5. Monitor and Manage Cluster

dispy includes httpd module that provides HTTP interface to monitor and manage clusters with a web browser; it works with common web browsers, including in iOS and Android devices.

5.1. HTTP Server

dispy.httpd module provides a HTTP server to monitor and manage clusters. It doesn’t require / use apache or other web servers. HTTP server can be created in the client program with:

class dispy.httpd.DispyHTTPServer(cluster, host='', port=8181, poll_sec=10, DocumentRoot=None, keyfile=None, certfile=None, show_job_args=True)

Creates an instance of HTTP server which will listen for connections at given host and port.

  • cluster is dispy cluster, created with JobCluster or SharedJobCluster.

  • host should be a string, either IP address or name of the host where HTTP server will wait for connections from client (browser). The default value of ‘’ will bind the server to all configured network interfaces.

  • port should be a number HTTP server binds to. Web browsers can monitor and manage cluster by connecting to http://<host>:<port> if SSL (https) is not used and https://<host>:<port> if SSL is used.

  • poll_sec is number of seconds (interval) the client waits between update requests from the server. Smaller values of poll_sec will cause more frequent updates so the information shown is more accurate, but cause more network traffic/load. Bigger values of poll_sec are more efficient but the status in browser may not reflect more recent information.
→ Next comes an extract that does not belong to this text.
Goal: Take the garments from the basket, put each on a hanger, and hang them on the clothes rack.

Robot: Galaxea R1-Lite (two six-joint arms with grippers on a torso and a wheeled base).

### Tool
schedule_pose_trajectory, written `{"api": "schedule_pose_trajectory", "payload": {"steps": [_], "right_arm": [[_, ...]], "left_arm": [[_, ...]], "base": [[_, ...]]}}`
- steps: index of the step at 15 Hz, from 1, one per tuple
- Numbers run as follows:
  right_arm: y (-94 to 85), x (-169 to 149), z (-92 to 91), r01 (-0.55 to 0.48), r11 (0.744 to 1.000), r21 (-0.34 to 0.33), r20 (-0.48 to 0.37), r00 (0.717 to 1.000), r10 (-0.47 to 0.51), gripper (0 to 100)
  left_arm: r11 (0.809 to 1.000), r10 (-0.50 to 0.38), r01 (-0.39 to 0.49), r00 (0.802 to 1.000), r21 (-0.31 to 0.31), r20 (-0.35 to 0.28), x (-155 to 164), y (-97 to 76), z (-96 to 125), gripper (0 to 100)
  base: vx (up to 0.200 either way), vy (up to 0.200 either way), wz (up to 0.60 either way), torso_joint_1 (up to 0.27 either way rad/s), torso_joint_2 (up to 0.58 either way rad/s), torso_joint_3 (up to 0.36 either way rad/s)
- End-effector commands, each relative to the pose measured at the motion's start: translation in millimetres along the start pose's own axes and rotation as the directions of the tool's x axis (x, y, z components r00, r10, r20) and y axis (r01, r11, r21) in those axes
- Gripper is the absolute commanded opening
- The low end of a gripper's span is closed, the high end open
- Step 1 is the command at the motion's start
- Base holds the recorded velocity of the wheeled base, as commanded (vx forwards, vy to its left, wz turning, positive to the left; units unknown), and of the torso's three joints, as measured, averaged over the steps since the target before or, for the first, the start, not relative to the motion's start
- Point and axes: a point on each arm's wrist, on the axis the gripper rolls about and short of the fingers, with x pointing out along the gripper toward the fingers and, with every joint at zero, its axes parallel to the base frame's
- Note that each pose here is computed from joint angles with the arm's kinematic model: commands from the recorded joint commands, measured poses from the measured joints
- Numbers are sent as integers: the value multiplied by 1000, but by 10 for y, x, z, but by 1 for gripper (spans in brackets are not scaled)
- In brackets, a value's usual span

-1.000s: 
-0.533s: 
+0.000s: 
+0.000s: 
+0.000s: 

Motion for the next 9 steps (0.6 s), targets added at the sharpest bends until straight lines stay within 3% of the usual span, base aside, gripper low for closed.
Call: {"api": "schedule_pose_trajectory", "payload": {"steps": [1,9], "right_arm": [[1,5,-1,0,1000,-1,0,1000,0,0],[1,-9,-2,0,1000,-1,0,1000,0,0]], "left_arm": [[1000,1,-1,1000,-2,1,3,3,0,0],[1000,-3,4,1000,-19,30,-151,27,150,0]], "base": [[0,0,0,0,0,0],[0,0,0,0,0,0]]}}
    poll_sec can be also be changed in the browser dynamically.

  • DocumentRoot is directory where monitor.html, dispy.css, etc. files needed for the service are stored. If this is not set, the directory is assumed to be data directory under the directory where dispy.httpd module is stored.

  • keyfile and certfile, if given, will be used to configure SSL so https can be used between browser and HTTP server. If both key and certificate are in the same file, then it should be given as certfile.

  • show_job_args boolean parameter controls whether job arguments are shown in web browser. Default value True sends job arguments to the browser. If jobs are created with large data as arguments, though, it may be quite inefficient to exchange that data between the scheduler and the browser. In such case, it is strongly recommended to set this parameter to False so viewing jobs on a node doesn’t cause performance issues. Note that httpd converts job arguments to strings (if arguments are not primitive types, the classes must provide serialization methods) before sending them to the browser. If serialization is not possible, httpd may fail. Setting show_job_args to False will prevent this.

    This parameter can also be updated dynamically in ‘Monitor’ page with web browser.

    The HTTP server has following methods:

    dispy.httpd.add_cluster(cluster)

    If more than one cluster is created in a program, those clusters can be added to httpd with this method. In such a case, the web pages show choice of all the added clusters so appropriate cluster can be monitored / managed. In addition to these clusters, the choices include a cluster named ‘* Combined’ that combines information about all the clusters.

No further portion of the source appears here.